Word for word, copy the entire listing.
Content starts
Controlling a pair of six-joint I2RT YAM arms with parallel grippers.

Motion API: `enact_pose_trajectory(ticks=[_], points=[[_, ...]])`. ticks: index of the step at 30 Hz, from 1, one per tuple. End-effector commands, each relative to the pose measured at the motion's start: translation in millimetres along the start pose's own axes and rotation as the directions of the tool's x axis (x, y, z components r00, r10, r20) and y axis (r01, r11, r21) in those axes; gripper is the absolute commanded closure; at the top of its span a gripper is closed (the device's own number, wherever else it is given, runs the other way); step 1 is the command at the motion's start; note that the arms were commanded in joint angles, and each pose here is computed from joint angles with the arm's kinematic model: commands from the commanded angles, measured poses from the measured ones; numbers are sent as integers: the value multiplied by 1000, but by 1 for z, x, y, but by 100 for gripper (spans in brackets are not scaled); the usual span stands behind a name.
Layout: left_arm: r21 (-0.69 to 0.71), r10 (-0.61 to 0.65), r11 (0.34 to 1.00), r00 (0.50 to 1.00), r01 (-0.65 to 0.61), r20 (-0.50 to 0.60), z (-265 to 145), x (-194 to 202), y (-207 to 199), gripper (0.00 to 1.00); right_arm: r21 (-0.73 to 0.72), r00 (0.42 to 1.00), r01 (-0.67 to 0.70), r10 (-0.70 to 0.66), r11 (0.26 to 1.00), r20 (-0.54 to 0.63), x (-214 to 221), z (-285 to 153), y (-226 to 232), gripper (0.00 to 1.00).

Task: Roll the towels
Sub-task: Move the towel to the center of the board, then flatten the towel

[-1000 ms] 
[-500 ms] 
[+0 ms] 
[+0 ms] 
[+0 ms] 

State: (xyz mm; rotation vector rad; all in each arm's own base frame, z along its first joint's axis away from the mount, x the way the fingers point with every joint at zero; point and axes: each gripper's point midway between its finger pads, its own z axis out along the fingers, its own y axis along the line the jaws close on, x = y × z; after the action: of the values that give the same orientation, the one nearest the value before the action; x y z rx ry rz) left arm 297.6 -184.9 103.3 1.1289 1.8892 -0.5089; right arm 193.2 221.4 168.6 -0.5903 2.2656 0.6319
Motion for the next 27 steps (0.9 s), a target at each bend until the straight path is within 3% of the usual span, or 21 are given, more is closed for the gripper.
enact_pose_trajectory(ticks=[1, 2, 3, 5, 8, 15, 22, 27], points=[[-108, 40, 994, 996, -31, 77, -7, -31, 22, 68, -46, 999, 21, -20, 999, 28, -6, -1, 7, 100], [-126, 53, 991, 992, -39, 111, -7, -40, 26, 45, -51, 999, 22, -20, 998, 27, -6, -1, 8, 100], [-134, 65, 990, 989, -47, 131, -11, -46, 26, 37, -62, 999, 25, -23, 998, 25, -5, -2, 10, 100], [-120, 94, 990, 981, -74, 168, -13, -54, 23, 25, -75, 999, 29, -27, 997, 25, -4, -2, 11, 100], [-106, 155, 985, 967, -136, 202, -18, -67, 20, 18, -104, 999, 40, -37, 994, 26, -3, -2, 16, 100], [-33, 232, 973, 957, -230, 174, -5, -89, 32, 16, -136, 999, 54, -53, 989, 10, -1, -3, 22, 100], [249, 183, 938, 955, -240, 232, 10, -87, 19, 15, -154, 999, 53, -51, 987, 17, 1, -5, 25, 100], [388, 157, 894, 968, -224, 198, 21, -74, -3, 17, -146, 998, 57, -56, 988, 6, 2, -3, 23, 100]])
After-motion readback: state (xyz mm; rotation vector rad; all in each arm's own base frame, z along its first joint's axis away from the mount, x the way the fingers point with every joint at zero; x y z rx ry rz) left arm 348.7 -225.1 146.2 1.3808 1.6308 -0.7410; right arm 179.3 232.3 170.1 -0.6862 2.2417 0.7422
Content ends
## SOLUTION TO THE PROBLEM
Controlling a pair of six-joint I2RT YAM arms with parallel grippers.

Motion API: `enact_pose_trajectory(ticks=[_], points=[[_, ...]])`. ticks: index of the step at 30 Hz, from 1, one per tuple. End-effector commands, each relative to the pose measured at the motion's start: translation in millimetres along the start pose's own axes and rotation as the directions of the tool's x axis (x, y, z components r00, r10, r20) and y axis (r01, r11, r21) in those axes; gripper is the absolute commanded closure; at the top of its span a gripper is closed (the device's own number, wherever else it is given, runs the other way); step 1 is the command at the motion's start; note that the arms were commanded in joint angles, and each pose here is computed from joint angles with the arm's kinematic model: commands from the commanded angles, measured poses from the measured ones; numbers are sent as integers: the value multiplied by 1000, but by 1 for z, x, y, but by 100 for gripper (spans in brackets are not scaled); the usual span stands behind a name.
Layout: left_arm: r21 (-0.69 to 0.71), r10 (-0.61 to 0.65), r11 (0.34 to 1.00), r00 (0.50 to 1.00), r01 (-0.65 to 0.61), r20 (-0.50 to 0.60), z (-265 to 145), x (-194 to 202), y (-207 to 199), gripper (0.00 to 1.00); right_arm: r21 (-0.73 to 0.72), r00 (0.42 to 1.00), r01 (-0.67 to 0.70), r10 (-0.70 to 0.66), r11 (0.26 to 1.00), r20 (-0.54 to 0.63), x (-214 to 221), z (-285 to 153), y (-226 to 232), gripper (0.00 to 1.00).

Task: Roll the towels
Sub-task: Move the towel to the center of the board, then flatten the towel

[-1000 ms] 
[-500 ms] 
[+0 ms] 
[+0 ms] 
[+0 ms] 

State: (xyz mm; rotation vector rad; all in each arm's own base frame, z along its first joint's axis away from the mount, x the way the fingers point with every joint at zero; point and axes: each gripper's point midway between its finger pads, its own z axis out along the fingers, its own y axis along the line the jaws close on, x = y × z; after the action: of the values that give the same orientation, the one nearest the value before the action; x y z rx ry rz) left arm 297.6 -184.9 103.3 1.1289 1.8892 -0.5089; right arm 193.2 221.4 168.6 -0.5903 2.2656 0.6319
Motion for the next 27 steps (0.9 s), a target at each bend until the straight path is within 3% of the usual span, or 21 are given, more is closed for the gripper.
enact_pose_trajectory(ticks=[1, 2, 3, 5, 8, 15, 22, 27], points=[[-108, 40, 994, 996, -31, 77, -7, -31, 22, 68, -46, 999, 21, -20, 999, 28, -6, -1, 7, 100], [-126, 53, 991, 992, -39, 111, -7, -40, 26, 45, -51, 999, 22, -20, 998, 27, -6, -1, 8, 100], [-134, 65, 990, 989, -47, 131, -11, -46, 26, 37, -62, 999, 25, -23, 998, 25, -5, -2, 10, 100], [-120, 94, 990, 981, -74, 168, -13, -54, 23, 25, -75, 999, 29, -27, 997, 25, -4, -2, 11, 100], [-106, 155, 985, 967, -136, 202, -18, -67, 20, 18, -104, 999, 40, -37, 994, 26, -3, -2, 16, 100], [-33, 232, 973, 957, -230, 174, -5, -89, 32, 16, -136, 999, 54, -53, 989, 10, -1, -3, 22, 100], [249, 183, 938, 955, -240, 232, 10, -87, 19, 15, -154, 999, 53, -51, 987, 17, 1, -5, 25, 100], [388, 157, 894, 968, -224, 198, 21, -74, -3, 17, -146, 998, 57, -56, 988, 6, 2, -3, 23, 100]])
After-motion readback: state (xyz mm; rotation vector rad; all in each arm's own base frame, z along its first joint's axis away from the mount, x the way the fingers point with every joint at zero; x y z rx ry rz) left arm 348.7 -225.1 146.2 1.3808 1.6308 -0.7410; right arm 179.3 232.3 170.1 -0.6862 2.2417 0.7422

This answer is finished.